Re: Registration Statement
on Form S-1
Dear Mr.
Mooney:
I am
acting as counsel to Colombia Clean Power & Fuels, Inc. (the “Company”), a Nevada
corporation, in connection with the preparation and filing with the Securities
and Exchange Commission (the “Commission”), under the
Securities Act of 1933, as amended (the “Act”), of a Registration
Statement on Form S-1 to be filed with the Commission on February 14, 2011 (the
“Registration
Statement”).
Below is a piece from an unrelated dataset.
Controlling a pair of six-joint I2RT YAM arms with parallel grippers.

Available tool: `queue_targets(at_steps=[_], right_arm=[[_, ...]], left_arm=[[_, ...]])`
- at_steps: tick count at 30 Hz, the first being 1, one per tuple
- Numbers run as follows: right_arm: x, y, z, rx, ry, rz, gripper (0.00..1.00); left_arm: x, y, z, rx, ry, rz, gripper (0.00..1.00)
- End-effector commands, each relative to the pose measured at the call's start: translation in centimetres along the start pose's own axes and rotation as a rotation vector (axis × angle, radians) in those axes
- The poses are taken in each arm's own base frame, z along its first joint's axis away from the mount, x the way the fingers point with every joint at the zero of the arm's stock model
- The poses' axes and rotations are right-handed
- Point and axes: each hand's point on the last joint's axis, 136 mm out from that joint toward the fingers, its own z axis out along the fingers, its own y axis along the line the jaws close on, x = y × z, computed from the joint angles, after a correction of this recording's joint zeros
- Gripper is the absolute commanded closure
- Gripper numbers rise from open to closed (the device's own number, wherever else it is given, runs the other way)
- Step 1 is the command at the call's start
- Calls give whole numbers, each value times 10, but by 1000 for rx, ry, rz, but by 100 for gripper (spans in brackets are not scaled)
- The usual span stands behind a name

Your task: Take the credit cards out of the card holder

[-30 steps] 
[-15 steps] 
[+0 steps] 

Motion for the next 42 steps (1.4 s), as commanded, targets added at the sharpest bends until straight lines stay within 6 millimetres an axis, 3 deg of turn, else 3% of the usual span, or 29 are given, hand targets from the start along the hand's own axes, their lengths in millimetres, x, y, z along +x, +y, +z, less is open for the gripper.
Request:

The Registration Statement registers the offering
and sale by the Company (the “Primary Offering”) of the
following securities and the offering and resale by certain selling stockholders
(the “Selling
Stockholders”) of the Company(the “Secondary Offering”) of the
securities set forth below (all of which are collectively referred to herein as
the “Securities”):
(a) up
to 3,000,000 shares of the Company’s Series A Convertible Preferred Stock (the
“Preferred Shares”) to
be offered and sold in the Primary Offering;
(b) up
to 9,000,000 shares of the Company’s common stock, par value $0.001 per share
(the “Common
Stock”), issuable upon conversion of the Preferred Shares (the
“Preferred Conversion
Shares”);
(c) up
to an aggregate of 3,200,000 shares of Common Stock issuable upon conversion of
the Company’s 10% Convertible Promissory Notes to be offered and
resold by a Selling Stockholder in the Secondary Offering (the “Note Conversion
Shares”);
(d) up
to an aggregate of 2,518,600 outstanding shares of Common Stock (the “Selling Stockholder Shares”)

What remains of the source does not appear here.